- Your task -
Note how many lines of the data below hold the word "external", then give that number with no other text.

···

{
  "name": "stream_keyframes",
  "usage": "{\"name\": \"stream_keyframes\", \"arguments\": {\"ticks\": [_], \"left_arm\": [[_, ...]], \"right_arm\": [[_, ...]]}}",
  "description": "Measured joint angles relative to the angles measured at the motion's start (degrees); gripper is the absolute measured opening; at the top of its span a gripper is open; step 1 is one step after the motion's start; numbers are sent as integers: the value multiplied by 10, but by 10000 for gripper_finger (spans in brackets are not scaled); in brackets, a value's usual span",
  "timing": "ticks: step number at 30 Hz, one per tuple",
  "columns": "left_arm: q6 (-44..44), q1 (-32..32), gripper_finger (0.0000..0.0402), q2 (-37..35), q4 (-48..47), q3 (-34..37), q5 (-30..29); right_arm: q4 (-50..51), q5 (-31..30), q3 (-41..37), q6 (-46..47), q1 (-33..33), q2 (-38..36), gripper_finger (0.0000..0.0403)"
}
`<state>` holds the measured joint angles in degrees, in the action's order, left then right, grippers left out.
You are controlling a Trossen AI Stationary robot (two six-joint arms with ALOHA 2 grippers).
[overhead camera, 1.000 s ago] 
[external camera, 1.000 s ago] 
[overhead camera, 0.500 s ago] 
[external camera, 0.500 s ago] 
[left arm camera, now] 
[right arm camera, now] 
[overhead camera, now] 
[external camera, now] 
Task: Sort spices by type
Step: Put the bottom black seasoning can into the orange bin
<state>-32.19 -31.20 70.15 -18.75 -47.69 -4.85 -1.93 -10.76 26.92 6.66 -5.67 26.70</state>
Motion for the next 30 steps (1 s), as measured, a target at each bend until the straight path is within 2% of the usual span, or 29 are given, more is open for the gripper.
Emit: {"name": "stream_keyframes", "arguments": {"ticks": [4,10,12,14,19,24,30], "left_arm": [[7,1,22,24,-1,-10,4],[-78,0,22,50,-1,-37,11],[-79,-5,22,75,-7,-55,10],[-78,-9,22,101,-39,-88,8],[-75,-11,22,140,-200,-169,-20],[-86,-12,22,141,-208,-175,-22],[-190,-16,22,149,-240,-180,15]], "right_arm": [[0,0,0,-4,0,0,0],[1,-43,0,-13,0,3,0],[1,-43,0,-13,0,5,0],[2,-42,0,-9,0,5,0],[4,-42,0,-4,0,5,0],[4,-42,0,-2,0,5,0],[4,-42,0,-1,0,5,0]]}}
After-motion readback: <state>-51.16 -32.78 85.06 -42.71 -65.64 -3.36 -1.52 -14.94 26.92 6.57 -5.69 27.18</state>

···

- Result of this task -
3